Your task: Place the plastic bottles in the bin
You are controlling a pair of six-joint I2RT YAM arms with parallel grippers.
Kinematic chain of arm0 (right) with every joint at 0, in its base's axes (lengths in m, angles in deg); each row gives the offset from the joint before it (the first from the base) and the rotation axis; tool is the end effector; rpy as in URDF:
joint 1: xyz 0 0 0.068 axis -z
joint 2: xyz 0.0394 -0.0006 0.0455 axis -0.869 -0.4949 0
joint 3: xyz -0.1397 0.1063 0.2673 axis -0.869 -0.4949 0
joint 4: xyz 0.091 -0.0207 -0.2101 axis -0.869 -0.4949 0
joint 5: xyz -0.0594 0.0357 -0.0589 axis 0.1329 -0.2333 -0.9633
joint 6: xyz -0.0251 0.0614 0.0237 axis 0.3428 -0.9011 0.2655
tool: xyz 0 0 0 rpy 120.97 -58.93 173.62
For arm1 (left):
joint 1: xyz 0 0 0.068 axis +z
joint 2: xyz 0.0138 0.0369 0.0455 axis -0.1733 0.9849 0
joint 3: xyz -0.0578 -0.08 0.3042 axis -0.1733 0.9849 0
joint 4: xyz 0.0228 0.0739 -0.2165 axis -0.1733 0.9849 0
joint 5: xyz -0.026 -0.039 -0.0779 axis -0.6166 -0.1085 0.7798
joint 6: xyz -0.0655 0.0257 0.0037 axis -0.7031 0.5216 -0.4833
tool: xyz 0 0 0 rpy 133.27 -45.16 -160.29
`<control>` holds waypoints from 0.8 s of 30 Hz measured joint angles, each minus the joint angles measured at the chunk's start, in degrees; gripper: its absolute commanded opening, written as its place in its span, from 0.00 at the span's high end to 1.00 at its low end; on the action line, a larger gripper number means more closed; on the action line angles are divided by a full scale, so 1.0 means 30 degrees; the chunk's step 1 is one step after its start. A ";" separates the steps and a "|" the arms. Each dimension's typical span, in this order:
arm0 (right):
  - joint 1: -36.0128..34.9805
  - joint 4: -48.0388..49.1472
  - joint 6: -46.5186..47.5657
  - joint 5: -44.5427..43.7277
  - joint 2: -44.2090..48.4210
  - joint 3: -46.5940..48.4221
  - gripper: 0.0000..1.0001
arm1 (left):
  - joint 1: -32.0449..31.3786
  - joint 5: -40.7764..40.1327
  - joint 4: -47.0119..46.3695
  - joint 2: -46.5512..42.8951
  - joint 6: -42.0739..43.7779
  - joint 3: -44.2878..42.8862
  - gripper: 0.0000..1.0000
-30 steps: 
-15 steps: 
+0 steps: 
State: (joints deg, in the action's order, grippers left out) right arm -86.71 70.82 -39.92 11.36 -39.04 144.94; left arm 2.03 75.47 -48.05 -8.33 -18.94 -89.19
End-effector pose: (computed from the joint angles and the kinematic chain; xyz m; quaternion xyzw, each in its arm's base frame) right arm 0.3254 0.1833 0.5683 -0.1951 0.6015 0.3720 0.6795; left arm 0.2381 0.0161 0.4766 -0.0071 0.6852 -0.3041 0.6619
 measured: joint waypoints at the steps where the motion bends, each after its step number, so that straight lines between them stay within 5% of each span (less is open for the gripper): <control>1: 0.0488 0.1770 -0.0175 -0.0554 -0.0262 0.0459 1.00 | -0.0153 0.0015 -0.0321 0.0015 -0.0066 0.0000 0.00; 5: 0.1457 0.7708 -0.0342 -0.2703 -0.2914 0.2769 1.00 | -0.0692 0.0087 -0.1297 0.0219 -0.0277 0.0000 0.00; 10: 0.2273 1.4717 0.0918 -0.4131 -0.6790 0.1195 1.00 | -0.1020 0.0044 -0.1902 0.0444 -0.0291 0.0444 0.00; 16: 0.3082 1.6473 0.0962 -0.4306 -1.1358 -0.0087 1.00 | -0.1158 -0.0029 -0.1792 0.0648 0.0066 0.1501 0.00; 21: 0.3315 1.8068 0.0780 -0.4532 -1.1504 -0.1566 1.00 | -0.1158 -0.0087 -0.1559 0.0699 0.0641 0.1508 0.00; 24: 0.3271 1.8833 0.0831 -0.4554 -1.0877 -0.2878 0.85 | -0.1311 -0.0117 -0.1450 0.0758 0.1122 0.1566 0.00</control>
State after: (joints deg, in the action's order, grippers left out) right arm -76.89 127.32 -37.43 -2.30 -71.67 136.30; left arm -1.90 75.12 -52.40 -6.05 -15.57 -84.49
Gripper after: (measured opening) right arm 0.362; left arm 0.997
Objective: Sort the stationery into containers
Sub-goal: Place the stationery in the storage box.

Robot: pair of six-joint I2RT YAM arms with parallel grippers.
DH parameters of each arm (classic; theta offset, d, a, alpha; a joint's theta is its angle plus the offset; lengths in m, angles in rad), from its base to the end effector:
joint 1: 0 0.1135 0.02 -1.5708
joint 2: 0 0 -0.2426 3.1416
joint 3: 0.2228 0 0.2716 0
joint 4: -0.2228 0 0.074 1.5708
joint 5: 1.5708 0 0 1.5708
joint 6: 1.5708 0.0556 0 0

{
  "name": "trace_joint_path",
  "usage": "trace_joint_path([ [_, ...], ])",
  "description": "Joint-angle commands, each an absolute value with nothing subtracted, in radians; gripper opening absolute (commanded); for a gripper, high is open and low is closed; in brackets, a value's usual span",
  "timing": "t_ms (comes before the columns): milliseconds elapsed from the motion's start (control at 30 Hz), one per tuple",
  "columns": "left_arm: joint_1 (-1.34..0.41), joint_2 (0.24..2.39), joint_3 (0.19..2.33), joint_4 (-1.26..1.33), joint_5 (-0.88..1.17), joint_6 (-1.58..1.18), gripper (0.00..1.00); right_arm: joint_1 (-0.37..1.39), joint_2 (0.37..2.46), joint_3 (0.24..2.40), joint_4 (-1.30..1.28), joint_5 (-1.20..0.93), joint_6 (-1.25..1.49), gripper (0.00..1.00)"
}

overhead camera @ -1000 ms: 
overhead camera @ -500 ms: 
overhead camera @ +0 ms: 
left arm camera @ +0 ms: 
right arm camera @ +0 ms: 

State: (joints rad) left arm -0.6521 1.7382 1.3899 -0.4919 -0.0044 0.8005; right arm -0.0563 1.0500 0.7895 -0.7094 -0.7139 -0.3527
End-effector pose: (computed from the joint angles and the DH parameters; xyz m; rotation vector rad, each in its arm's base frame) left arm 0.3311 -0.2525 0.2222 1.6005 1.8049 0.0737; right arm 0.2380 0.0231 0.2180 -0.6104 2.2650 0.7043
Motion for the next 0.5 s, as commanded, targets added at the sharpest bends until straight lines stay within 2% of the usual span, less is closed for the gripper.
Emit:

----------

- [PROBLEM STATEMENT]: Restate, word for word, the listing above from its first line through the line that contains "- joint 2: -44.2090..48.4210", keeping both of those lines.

- [REPLY TO THE EXERCISE]:
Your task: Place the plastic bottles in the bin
You are controlling a pair of six-joint I2RT YAM arms with parallel grippers.
Kinematic chain of arm0 (right) with every joint at 0, in its base's axes (lengths in m, angles in deg); each row gives the offset from the joint before it (the first from the base) and the rotation axis; tool is the end effector; rpy as in URDF:
joint 1: xyz 0 0 0.068 axis -z
joint 2: xyz 0.0394 -0.0006 0.0455 axis -0.869 -0.4949 0
joint 3: xyz -0.1397 0.1063 0.2673 axis -0.869 -0.4949 0
joint 4: xyz 0.091 -0.0207 -0.2101 axis -0.869 -0.4949 0
joint 5: xyz -0.0594 0.0357 -0.0589 axis 0.1329 -0.2333 -0.9633
joint 6: xyz -0.0251 0.0614 0.0237 axis 0.3428 -0.9011 0.2655
tool: xyz 0 0 0 rpy 120.97 -58.93 173.62
For arm1 (left):
joint 1: xyz 0 0 0.068 axis +z
joint 2: xyz 0.0138 0.0369 0.0455 axis -0.1733 0.9849 0
joint 3: xyz -0.0578 -0.08 0.3042 axis -0.1733 0.9849 0
joint 4: xyz 0.0228 0.0739 -0.2165 axis -0.1733 0.9849 0
joint 5: xyz -0.026 -0.039 -0.0779 axis -0.6166 -0.1085 0.7798
joint 6: xyz -0.0655 0.0257 0.0037 axis -0.7031 0.5216 -0.4833
tool: xyz 0 0 0 rpy 133.27 -45.16 -160.29
`<control>` holds waypoints from 0.8 s of 30 Hz measured joint angles, each minus the joint angles measured at the chunk's start, in degrees; gripper: its absolute commanded opening, written as its place in its span, from 0.00 at the span's high end to 1.00 at its low end; on the action line, a larger gripper number means more closed; on the action line angles are divided by a full scale, so 1.0 means 30 degrees; the chunk's step 1 is one step after its start. A ";" separates the steps and a "|" the arms. Each dimension's typical span, in this order:
arm0 (right):
  - joint 1: -36.0128..34.9805
  - joint 4: -48.0388..49.1472
  - joint 6: -46.5186..47.5657
  - joint 5: -44.5427..43.7277
  - joint 2: -44.2090..48.4210

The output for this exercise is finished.